Implement several new metrics for speech recognition #2451

asumagic · 2024-03-04T17:24:34Z

What does this PR do?

The goal of this PR is to introduce a number of new metrics, and the supporting interfaces and package integrations that go along with it. The metrics picked here were suggested and compared by the paper Qualitative Evaluation of Language Model Rescoring in Automatic Speech Recognition, with the hope to address shortcomings of the WER in ASR.

Much of the PR upgrades existing metrics for flexibility, and some of the metrics are suitable for tasks other than ASR.

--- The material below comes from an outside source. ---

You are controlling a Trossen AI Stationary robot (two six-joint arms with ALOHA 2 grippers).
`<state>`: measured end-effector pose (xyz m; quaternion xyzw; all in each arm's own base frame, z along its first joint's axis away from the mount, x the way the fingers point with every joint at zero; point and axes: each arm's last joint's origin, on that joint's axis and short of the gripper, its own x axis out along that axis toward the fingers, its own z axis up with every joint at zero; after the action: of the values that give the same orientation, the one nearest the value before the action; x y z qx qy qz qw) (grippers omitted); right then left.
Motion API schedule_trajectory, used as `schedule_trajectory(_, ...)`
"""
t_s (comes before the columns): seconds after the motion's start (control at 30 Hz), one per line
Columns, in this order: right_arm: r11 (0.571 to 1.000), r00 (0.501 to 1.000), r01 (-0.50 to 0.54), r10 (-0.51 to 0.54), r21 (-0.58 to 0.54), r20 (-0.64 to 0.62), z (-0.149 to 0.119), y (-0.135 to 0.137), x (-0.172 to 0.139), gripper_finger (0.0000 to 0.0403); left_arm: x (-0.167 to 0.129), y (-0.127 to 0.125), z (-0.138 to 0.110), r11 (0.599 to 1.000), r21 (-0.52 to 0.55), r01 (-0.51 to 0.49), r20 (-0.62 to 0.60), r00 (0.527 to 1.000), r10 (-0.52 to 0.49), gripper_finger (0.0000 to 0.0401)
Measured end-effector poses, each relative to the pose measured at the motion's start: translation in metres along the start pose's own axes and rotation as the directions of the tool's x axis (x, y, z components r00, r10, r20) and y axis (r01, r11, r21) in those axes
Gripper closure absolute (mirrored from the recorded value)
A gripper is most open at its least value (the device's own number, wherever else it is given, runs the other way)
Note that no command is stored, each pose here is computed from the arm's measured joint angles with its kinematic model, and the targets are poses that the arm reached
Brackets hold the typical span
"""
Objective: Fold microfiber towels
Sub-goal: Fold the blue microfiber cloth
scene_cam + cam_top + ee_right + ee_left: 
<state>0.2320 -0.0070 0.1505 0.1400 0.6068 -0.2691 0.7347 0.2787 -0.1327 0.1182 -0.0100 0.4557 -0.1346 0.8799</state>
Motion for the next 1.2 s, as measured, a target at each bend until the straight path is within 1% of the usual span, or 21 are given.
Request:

No new required dependencies are added. flair and spaCy are added as optional dependencies, in the form of optional modules under speechbrain.lobes, if only to help make model loading as consistent as possible with how we do HF hub loading in SB.
Whether this whole approach is the way to go should be discussed for this PR... I feel weird about them because they add annoying dependencies to the CI and for docs generation and they are rather incomplete as they only implement what is necessary for this PR (but can be extended for more usecases).

Other changes

The WER calculation was fixed to work with empty references. This can be changed, but I figure it is sane enough to scale errors as if the reference contained 1 word.
There were some other edits to e.g. the WER calculation code, but nothing that changes the default behavior.

Tutorial:

The following tutorial demonstrates how to use all the proposed metrics using sample ASR predictions over a French corpus (taken from https://github.com/thibault-roux/hypereval/) in terms of hyperparameters, so that they can easily be copied and integrated into recipes:

https://gist.github.com/asumagic/75a362614b55695be8c4b729567b252a

Introduced/suggested metrics

Part-of-speech Error Rate (POSER)

WER is estimated over parts of speech instead of words.
In order to support this conveniently, this PR adds a thin integration with the flair toolkit, which is frequently used to implement POS-tagging models.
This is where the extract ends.